Suppose the positive integer \(n\) is odd.

First Al writes the numbers \(1,2, \ldots, 2 n\) on the blackboard.

Then he picks any two numbers \(a, b\), erases them, and writes, instead, \(|a-b|\).

Prove that an odd number will remain at the end.

In the Parliament of Sikinia, each member has at most three enemies.

Prove that the house can be separated into two houses, so that each member has at most one enemy in his own house.

\(2n\) ambassadors are invited to a banquet.

Every ambassador has at most \(n-1\) enemies.

Prove that the ambassadors can be seated around a round table, so that nobody sits next to an enemy.

Assume that being enemies is mutual.

There are \(a\) white, \(b\) black, and \(c\) red chips on a table.

In one step, you may choose two chips of different colors and replace them by a chip of the third color.

If just one chip will remain at the end, its color will not depend on the evolution of the game.
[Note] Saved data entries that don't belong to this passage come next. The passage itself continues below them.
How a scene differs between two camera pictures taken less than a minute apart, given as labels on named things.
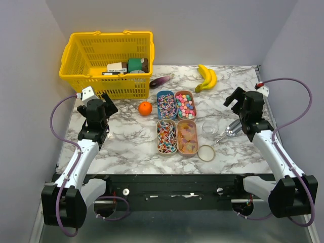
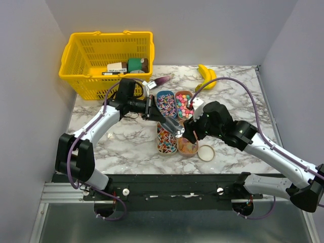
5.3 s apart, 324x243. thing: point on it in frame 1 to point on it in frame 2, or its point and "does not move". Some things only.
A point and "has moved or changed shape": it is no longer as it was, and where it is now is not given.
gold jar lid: (206, 153) does not move
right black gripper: (239, 94) to (189, 125)
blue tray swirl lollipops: (166, 106) does not move
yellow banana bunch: (209, 78) does not move
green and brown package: (134, 64) does not move
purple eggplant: (159, 80) does not move
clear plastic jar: (210, 127) has moved or changed shape
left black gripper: (110, 108) to (151, 114)
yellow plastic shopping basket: (86, 55) does not move
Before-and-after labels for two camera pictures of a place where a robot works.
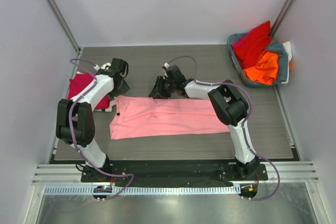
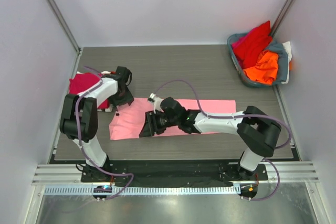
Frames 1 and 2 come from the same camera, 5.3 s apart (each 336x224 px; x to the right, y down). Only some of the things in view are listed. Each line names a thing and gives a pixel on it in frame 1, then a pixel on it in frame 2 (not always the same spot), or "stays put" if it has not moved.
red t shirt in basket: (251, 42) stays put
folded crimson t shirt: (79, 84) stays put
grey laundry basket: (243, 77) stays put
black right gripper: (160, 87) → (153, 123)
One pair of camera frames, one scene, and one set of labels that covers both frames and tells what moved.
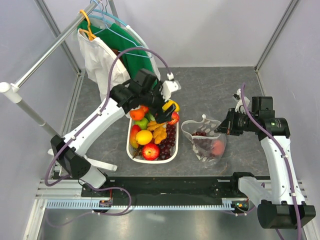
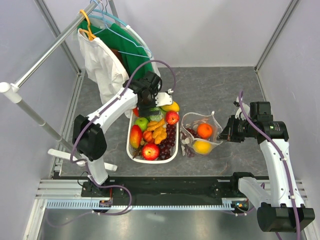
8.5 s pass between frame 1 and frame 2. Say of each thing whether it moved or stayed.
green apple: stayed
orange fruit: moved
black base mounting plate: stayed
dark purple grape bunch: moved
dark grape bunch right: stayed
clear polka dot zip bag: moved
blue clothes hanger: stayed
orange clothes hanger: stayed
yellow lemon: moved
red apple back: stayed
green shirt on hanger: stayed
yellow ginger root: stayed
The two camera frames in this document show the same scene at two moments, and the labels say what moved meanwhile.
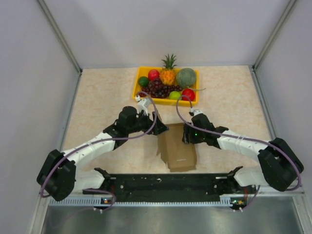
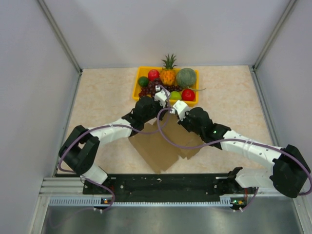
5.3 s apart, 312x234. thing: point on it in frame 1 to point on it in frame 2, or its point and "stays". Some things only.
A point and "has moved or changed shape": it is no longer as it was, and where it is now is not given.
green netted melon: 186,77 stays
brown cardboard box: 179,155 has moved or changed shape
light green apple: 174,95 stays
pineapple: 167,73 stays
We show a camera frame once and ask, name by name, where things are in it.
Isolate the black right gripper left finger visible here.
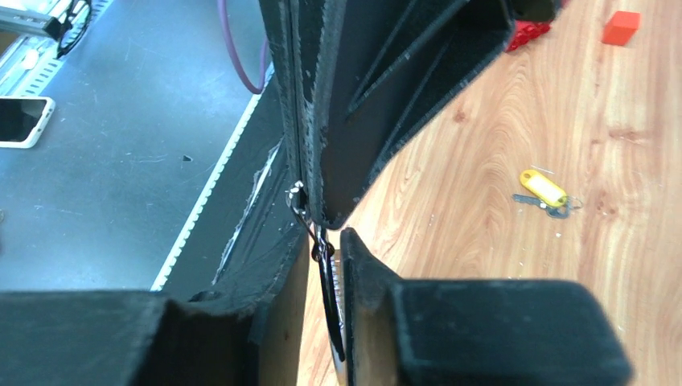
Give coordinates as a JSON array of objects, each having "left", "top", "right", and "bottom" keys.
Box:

When can this final state be reached?

Let's Play

Assume an 8 x 8 chessboard with the usual coloring.

You may repaint all square (a) of a row or column (b) of a 2 x 2 square.

The goal is to attain just one black square. Can you reach the goal?

Let's Play

Each of the numbers \(a_1, \ldots, a_n\) is 1 or -1, and we have

$$S=a_1 a_2 a_3 a_4+a_2 a_3 a_4 a_5+\cdots+a_n a_1 a_2 a_3=0$$

Prove that \(4 \mid n\).

The following game is played on an infinite chessboard. Initially, each cell of an \(n \times n\) square is occupied by a chip.

A move consists in a jump of a chip over a chip in a horizontal or vertical direction onto a free cell directly behind it.

The chip jumped over is removed. Find all values of \(n\), for which the game ends with one chip left over.